I papà di Ultima Generazione? Michelangelo e i Lanzichenecchi. A Villa Farnesina di Roma ecco i segni dei primi imbrattatori – Il video
Le azioni di protesta di Ultima Generazione con vernice (lavabile) o minestre rovesciate su opere d’arte e palazzi storici non sono una invenzione di questi tempi. Per chi volesse trovare gli antenati della protesta basta una visita a Villa Farnesina, nel quartiere romano di Trastevere: è la dimora che il banchiere del Papa, Agostino Chigi, si fece costruire agli inizi del Cinquecento per andarci ad abitare dopo le nozze. Lì, al primo piano nella sala delle prospettive, affrescata da Baldassarre Peruzzi, si trovano le tracce lasciate da quelli – potremmo dire – di “Prima Generazione”: i Lanzichenecchi. Scritte in gotico all’epoca cancellate ma riemerse secoli dopo con i restauri. Quella al centro della sala dice «Perché io scrittore non dovrei ridere?

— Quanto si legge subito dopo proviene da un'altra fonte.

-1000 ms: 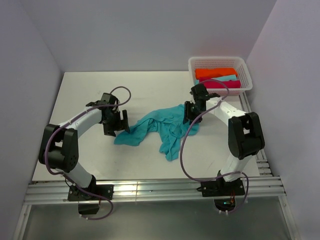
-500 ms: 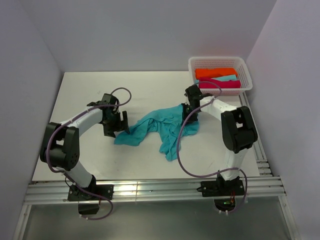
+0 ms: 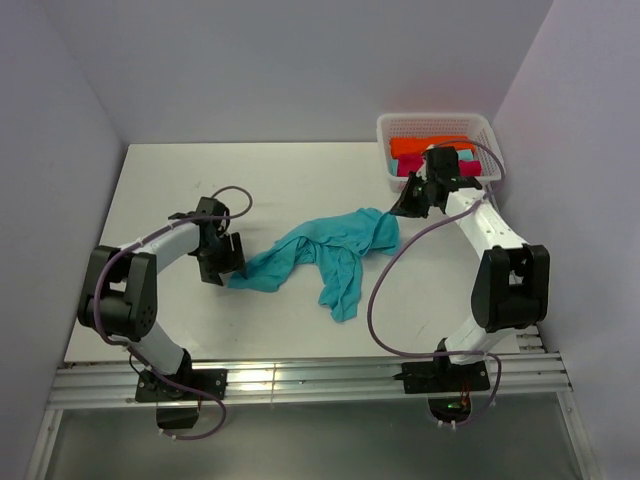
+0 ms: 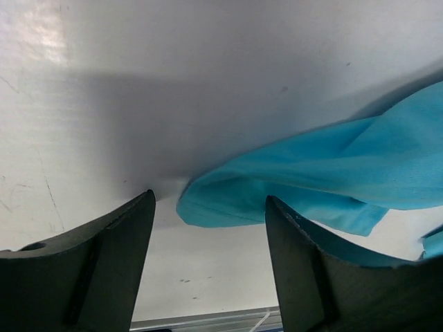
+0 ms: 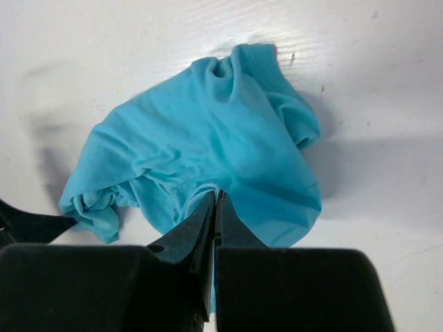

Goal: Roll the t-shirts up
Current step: Flatten the tshirt

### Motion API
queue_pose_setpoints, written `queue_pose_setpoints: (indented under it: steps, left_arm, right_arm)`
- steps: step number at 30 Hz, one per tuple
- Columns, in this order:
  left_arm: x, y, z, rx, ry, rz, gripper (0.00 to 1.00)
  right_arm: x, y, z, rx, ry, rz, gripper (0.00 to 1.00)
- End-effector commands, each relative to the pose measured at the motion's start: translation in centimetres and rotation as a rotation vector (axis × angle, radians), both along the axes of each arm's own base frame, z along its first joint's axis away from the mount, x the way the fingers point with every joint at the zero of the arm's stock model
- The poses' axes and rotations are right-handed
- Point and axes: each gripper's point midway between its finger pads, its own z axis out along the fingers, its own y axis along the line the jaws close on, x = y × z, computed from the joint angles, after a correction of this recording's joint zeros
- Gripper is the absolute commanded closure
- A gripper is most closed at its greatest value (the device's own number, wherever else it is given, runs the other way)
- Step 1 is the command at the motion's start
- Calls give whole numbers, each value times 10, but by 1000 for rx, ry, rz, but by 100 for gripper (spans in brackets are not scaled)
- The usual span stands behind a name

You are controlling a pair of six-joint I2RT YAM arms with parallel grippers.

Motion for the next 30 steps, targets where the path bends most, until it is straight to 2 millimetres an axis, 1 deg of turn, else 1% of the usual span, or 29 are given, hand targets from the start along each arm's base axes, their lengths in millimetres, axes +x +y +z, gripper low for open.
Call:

I lanzichenecchi hanno fatto correre il Papa». Il riferimento è a Clemente VII che dopo il sacco di Roma si rifugiò in Castel Sant’Angelo e con uno stratagemma e l’aiuto di Luigi Gonzaga il Rodomonte da lì riuscì a fuggire e riparare ad Orvieto. Ma anche dai restauri di altre sale sono saltate fuori altre scritte incise forse dai Lanzichenecchi forse da altri in questi secoli. Ce ne sono tantissime nella stanza delle nozze di Alessandro Magno e Roxane affrescata da Giovanni Antonio Bazzi, detto il Sodoma. Era la stanza da letto pensata per la prima notte di nozze di Agostino Chigi. Villa Farnesina dunque è stata una sorta di palestra degli imbrattatori per protesta e talvolta per dileggio durante la storia.
La leggenda del super imbrattatore
E in contemporanea secondo la leggenda ci fu anche un super imbrattatore, di cui in quegli anni si parlò e si scrisse, anche se la verità non fu mai dimostrata. Agostino Chigi aveva infatti affidato gli affreschi delle sale al piano terra della villa a Raffaello e alla sua scuola, oltre che al Sodoma, al Peruzzi e a Sebastiano Del Piombo. È opera loro la Loggia di Amore e Psiche, progettata tutta su disegni di Raffaello. L’urbinate è autore dell’affresco più importante nella sala adiacente della Loggia di Galatea. Qui dipinse la ninfa avendo come modella Margherita Luti, la figlia di un fornaio di cui il pittore si era perdutamente innamorato. Raffaello non finiva mai quell’affresco per scappare da lei e Chigi non lo ritrovava magari per giorni. Allora il banchiere decise di ospitare in quella villa Margherita (che poi sarebbe stata modella di un altro dei dipinti più famosi di Raffaello, la Fornarina), in modo che l’artista potesse averla sempre con sé e dipingere senza scomparire per giorni.
Cosa c’entra Michelangelo Buonarroti
Ed è proprio in quei mesi che nasce la leggenda dell’imbrattatore di lusso. Dell’opera che stava compiendo Raffaello a spese del finanziatore più ambìto della capitale parlava e sparlava tutta Roma, arricchendo il racconto di misteri e particolari sempre più intriganti. Si racconta che quella voce giunse a Michelangelo Buonarroti, che era talmente divorato dalla curiosità da provare una notte ad entrare nella fabbrica della villa, entrando proprio nella stanza che stava dipingendo Raffaello. Vide il Trionfo di Galatea e gli affreschi delle lunette e arrampicatosi sulla scala, prendendo un pezzo di carbone, volle disegnare una testa gigantesca come un imbrattatore di lusso. Quella testa è stata poi sistemata, ma non cambiata (è la sola in carboncino) da Sebastiano del Piombo. Se i ragazzi di Ultima Generazione sapessero oggi di avere un padre nobile così, chi li fermerebbe più?